◆ Data extract
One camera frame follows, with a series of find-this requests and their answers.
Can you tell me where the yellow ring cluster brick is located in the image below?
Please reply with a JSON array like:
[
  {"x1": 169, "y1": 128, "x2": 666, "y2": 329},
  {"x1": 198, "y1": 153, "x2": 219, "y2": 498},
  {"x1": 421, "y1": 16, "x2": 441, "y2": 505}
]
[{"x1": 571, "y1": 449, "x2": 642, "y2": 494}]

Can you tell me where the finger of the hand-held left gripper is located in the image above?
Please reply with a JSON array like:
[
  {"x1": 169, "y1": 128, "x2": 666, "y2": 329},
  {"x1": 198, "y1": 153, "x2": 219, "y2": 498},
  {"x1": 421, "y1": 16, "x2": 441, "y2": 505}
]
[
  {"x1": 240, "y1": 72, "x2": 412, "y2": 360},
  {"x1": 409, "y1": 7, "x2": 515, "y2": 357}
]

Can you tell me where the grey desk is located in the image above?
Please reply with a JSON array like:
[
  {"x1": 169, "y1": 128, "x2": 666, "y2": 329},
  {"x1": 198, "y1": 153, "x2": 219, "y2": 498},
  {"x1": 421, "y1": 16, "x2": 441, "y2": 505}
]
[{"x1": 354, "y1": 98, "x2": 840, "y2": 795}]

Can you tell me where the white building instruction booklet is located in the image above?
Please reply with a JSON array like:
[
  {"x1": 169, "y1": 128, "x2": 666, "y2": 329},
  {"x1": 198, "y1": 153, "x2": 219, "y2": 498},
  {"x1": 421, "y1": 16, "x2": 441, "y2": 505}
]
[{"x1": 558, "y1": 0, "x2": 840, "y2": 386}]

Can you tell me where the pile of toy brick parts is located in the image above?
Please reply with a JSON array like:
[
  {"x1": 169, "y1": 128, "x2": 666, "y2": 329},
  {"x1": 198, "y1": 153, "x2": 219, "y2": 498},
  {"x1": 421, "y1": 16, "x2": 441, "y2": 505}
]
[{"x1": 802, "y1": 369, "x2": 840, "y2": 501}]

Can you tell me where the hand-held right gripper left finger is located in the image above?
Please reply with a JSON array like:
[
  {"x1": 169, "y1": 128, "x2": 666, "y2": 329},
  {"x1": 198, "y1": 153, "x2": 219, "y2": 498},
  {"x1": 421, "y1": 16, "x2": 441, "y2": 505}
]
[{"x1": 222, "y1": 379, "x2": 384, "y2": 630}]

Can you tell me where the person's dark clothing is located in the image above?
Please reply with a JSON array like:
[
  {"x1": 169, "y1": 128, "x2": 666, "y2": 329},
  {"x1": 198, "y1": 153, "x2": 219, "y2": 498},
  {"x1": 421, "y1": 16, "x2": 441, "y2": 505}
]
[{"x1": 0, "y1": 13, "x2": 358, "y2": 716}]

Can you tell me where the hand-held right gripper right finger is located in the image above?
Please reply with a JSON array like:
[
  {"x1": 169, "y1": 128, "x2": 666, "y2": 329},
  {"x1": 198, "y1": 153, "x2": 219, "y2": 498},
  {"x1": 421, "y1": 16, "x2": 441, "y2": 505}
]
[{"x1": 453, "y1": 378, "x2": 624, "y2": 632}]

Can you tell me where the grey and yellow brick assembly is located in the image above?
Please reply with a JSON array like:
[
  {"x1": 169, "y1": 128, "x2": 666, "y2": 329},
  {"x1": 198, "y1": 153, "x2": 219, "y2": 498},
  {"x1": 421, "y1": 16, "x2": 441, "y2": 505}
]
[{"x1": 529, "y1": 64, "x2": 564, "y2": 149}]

◆ Your instructions
Using the records above, select and copy every line that has the word "yellow".

◆ Exercise response
Can you tell me where the yellow ring cluster brick is located in the image below?
Can you tell me where the grey and yellow brick assembly is located in the image above?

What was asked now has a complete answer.